[What to produce] Restate the records below exactly. Pictures are not part of the copy.

*** Records for the exercise

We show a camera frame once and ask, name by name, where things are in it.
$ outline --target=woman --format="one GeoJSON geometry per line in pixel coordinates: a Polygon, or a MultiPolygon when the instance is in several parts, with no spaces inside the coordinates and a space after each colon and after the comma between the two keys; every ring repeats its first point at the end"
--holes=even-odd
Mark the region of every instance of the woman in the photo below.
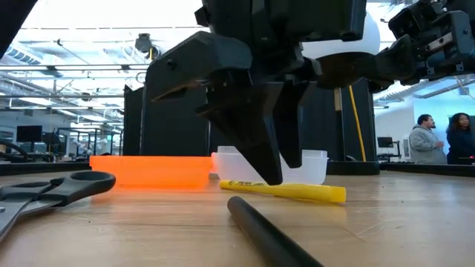
{"type": "Polygon", "coordinates": [[[450,145],[447,163],[452,165],[471,165],[470,156],[475,156],[475,141],[470,129],[470,119],[466,113],[452,116],[447,129],[450,145]]]}

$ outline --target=table surface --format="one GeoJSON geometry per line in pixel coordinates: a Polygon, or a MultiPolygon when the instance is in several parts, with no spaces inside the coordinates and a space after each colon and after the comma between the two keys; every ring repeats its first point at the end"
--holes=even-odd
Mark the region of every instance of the table surface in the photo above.
{"type": "MultiPolygon", "coordinates": [[[[0,177],[0,183],[57,177],[0,177]]],[[[263,266],[230,218],[239,195],[325,266],[472,266],[475,179],[327,177],[347,203],[221,191],[110,192],[17,222],[0,266],[263,266]]]]}

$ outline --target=man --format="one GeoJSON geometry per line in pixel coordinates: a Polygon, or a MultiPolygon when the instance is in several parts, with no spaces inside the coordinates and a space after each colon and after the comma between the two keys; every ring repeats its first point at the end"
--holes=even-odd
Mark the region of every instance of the man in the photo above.
{"type": "Polygon", "coordinates": [[[432,132],[436,127],[431,115],[417,119],[417,125],[409,135],[410,158],[416,164],[447,164],[444,142],[432,132]]]}

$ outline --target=scissors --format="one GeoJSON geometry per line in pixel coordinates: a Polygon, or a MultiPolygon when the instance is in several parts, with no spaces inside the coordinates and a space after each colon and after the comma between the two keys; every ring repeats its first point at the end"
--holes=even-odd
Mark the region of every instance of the scissors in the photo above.
{"type": "Polygon", "coordinates": [[[83,171],[49,182],[26,182],[0,188],[0,241],[20,216],[104,193],[115,182],[112,174],[83,171]]]}

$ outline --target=white robot part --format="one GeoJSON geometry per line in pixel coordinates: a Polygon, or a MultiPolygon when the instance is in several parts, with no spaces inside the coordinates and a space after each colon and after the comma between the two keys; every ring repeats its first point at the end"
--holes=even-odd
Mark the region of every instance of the white robot part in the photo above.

******

[Your solution]
We show a camera frame once and ask, name by name, where things are in it.
$ outline --target=woman --format="one GeoJSON geometry per line in pixel coordinates: a Polygon, or a MultiPolygon when the instance is in several parts, with no spaces inside the coordinates and a space after each colon and after the comma between the two keys; every ring repeats its first point at the end"
--holes=even-odd
Mark the region of every instance of the woman in the photo below.
{"type": "Polygon", "coordinates": [[[450,145],[447,163],[452,165],[471,165],[470,156],[475,156],[475,141],[470,129],[470,119],[466,113],[452,116],[447,129],[450,145]]]}

$ outline --target=table surface --format="one GeoJSON geometry per line in pixel coordinates: a Polygon, or a MultiPolygon when the instance is in several parts, with no spaces inside the coordinates and a space after each colon and after the comma between the two keys; every ring repeats its first point at the end"
--holes=even-odd
Mark the region of every instance of the table surface in the photo above.
{"type": "MultiPolygon", "coordinates": [[[[0,177],[0,183],[57,177],[0,177]]],[[[263,266],[230,218],[239,195],[325,266],[472,266],[475,179],[327,177],[347,203],[221,191],[110,192],[17,222],[0,266],[263,266]]]]}

$ outline --target=man --format="one GeoJSON geometry per line in pixel coordinates: a Polygon, or a MultiPolygon when the instance is in several parts, with no spaces inside the coordinates and a space after each colon and after the comma between the two keys; every ring repeats its first point at the end"
--holes=even-odd
Mark the region of every instance of the man in the photo above.
{"type": "Polygon", "coordinates": [[[432,132],[436,127],[431,115],[417,119],[417,125],[409,135],[410,158],[416,164],[447,164],[444,142],[432,132]]]}

$ outline --target=scissors --format="one GeoJSON geometry per line in pixel coordinates: a Polygon, or a MultiPolygon when the instance is in several parts, with no spaces inside the coordinates and a space after each colon and after the comma between the two keys; every ring repeats its first point at the end"
--holes=even-odd
Mark the region of every instance of the scissors in the photo above.
{"type": "Polygon", "coordinates": [[[83,171],[49,182],[26,182],[0,188],[0,241],[20,216],[104,193],[115,182],[112,174],[83,171]]]}

$ outline --target=white robot part --format="one GeoJSON geometry per line in pixel coordinates: a Polygon, or a MultiPolygon when the instance is in several parts, with no spaces inside the coordinates and a space after each colon and after the comma between the two keys; every ring repeats its first point at the end"
--holes=even-odd
Mark the region of every instance of the white robot part in the photo above.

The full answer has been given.